With the continuous development of intelligent manufacturing and industrial automation, the Automated Guided Vehicle (AGV, Automated Guided Vehicle) as an efficient and flexible logistics transportation equipment has been widely used in many fields such as warehousing, manufacturing, e-commerce, and medicine. In the actual operation of AGV, the dispatching system is its core component, determining the working efficiency, path optimization, and overall system stability of AGV.
The AGV scheduling system is mainly responsible for task allocation, path planning, traffic management, and abnormal handling for multiple AGVs. An efficient scheduling algorithm and system can significantly improve logistics efficiency, reduce congestion and waiting time, thereby improving the overall operation efficiency of the production or warehousing system.

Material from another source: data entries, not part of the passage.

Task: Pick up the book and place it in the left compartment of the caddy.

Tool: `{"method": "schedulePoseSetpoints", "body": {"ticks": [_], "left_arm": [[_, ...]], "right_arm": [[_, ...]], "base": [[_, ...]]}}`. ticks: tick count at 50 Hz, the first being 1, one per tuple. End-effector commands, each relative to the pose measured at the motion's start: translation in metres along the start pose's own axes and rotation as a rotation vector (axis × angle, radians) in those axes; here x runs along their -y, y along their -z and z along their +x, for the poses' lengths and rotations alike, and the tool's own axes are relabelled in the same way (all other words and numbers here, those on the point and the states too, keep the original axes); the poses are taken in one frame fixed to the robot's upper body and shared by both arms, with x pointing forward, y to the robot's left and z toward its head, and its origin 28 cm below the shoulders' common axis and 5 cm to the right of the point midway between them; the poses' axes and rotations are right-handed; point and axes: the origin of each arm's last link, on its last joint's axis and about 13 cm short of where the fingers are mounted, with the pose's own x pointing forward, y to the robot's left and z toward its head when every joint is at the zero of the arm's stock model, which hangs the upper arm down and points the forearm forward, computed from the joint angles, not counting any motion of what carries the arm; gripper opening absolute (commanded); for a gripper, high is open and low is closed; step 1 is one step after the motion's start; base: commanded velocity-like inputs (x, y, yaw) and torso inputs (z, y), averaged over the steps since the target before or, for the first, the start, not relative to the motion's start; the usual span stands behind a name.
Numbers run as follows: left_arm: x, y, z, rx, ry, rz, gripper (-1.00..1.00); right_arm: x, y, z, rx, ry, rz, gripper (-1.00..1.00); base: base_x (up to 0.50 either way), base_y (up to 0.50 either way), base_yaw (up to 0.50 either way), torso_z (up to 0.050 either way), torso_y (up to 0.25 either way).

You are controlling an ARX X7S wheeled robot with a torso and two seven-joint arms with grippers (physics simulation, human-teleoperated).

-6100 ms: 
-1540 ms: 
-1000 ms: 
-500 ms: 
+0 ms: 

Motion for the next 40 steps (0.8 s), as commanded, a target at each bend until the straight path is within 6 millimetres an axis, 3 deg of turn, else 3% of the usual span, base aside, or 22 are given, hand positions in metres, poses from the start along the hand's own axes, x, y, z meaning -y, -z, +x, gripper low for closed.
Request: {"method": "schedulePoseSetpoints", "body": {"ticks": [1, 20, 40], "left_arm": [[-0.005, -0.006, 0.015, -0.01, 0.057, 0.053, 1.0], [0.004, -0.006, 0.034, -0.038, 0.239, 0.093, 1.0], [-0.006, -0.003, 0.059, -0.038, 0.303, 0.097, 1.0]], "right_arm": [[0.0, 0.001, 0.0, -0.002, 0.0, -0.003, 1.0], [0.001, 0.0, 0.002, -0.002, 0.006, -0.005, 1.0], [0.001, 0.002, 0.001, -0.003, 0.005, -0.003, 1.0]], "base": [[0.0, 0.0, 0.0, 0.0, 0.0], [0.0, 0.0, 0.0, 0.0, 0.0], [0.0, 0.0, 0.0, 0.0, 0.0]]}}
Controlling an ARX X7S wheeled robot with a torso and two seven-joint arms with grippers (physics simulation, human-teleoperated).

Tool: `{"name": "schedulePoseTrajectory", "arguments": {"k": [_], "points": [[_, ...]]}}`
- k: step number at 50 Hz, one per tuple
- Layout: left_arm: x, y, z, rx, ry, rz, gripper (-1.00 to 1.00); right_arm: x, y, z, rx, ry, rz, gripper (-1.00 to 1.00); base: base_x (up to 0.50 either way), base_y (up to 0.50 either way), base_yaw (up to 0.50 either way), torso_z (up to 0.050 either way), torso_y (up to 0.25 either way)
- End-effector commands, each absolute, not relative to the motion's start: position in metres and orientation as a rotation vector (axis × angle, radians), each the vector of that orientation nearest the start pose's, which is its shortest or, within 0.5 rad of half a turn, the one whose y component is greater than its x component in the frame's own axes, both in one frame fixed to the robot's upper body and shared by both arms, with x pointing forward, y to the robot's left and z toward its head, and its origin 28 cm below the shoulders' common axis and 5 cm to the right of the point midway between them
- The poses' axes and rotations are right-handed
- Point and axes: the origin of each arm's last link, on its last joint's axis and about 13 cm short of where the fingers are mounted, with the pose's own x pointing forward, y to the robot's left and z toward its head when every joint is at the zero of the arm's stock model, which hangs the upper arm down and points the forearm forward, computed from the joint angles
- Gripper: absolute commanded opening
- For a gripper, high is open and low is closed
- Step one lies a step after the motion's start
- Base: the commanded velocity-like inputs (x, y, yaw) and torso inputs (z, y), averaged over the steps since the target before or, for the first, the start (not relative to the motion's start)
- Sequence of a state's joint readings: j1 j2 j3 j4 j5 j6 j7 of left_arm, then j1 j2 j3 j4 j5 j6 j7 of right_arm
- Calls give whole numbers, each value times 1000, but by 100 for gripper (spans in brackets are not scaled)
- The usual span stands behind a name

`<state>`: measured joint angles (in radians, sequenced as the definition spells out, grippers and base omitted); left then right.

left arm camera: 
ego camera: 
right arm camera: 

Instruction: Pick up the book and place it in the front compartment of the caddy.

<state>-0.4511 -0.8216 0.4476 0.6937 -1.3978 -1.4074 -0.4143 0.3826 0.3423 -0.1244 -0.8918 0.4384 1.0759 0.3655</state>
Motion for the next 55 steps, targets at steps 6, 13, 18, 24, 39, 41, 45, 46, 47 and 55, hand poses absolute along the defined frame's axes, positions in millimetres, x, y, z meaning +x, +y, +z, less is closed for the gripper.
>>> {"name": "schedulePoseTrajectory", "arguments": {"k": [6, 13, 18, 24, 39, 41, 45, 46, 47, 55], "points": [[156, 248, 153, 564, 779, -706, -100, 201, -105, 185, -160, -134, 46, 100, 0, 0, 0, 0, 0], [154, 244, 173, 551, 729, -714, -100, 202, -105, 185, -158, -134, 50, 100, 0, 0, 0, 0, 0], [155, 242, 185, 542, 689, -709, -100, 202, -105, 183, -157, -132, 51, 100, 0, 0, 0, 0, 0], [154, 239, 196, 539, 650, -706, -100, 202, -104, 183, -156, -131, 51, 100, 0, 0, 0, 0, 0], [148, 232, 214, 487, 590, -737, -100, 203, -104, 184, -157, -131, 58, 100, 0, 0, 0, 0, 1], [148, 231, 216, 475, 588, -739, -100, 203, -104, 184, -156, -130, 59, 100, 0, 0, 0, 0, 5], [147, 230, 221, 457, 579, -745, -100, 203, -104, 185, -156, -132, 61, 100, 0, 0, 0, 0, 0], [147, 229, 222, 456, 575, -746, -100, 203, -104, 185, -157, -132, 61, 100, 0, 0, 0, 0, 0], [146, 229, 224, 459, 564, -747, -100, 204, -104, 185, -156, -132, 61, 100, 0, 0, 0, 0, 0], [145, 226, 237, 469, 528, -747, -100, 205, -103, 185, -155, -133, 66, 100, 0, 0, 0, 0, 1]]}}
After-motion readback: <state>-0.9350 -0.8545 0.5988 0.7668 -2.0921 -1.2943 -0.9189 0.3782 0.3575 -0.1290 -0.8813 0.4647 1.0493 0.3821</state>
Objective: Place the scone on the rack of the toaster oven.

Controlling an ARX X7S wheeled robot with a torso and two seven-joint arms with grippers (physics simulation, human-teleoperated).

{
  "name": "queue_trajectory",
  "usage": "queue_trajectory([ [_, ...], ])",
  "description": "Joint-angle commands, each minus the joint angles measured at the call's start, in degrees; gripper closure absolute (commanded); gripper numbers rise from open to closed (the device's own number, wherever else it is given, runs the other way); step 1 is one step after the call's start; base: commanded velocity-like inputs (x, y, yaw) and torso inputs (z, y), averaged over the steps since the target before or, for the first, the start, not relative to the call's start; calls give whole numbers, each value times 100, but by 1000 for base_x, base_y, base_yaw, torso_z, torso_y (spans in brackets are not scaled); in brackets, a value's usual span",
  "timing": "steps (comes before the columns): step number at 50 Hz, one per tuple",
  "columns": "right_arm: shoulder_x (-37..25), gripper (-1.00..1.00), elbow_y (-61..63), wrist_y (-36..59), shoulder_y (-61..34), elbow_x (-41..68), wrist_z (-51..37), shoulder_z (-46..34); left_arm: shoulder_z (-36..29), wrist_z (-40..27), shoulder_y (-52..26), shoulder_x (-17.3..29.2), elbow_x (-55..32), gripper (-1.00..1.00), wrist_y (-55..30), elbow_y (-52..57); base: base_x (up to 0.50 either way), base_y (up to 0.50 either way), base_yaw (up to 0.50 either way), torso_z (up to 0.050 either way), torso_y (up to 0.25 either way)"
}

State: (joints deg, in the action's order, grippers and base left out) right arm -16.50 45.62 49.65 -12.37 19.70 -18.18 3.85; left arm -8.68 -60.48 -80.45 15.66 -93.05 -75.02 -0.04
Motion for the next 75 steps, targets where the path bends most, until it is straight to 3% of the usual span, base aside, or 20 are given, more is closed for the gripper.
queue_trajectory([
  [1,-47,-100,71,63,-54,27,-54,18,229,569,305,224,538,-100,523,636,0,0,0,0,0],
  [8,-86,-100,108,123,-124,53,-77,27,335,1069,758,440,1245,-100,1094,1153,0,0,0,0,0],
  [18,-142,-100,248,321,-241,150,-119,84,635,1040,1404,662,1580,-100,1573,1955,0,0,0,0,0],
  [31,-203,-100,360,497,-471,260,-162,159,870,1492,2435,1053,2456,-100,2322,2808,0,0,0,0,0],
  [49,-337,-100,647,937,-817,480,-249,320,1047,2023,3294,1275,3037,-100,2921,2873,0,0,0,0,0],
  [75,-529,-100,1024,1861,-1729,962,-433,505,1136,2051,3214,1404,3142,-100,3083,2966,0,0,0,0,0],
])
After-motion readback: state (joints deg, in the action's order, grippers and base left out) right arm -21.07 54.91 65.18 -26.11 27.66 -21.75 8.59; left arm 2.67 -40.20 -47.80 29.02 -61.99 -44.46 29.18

First, Task Allocation Mechanism
The AGV scheduling system first needs to receive transportation tasks from higher-level systems (such as WMS, MES) and allocate these tasks rationally to idle AGVs. Task allocation is usually based on various factors, such as distance, current state of AGV, load capacity, priority, etc. Common allocation algorithms include polling method, nearest idle method, task queue optimization, etc. In recent years, task allocation methods based on artificial intelligence and machine learning have also emerged continuously, which can dynamically optimize allocation strategies based on historical data.
Second, Path Planning and Navigation
Path planning is one of the cores of AGV scheduling. The scheduling system needs to plan the optimal driving path for AGVs based on their current position, target position, map information, and real-time traffic conditions. Common path planning algorithms include A* algorithm, Dijkstra algorithm, ant colony algorithm, etc. In a multi-AGV environment, issues such as path conflicts and traffic congestion also need to be considered to avoid deadlocks or collisions between AGVs.
Third, Traffic

Management and Conflict Resolution
When multiple AGVs run simultaneously, traffic conflicts are inevitable. The scheduling system needs to have traffic management functions, such as dynamically adjusting the driving sequence of

AGVs, setting priority通行 areas, and achieving communication coordination between AGVs. Some systems introduce the concept of 'virtual track' or 'time window' to avoid conflicts by controlling the time when AGVs enter a certain area.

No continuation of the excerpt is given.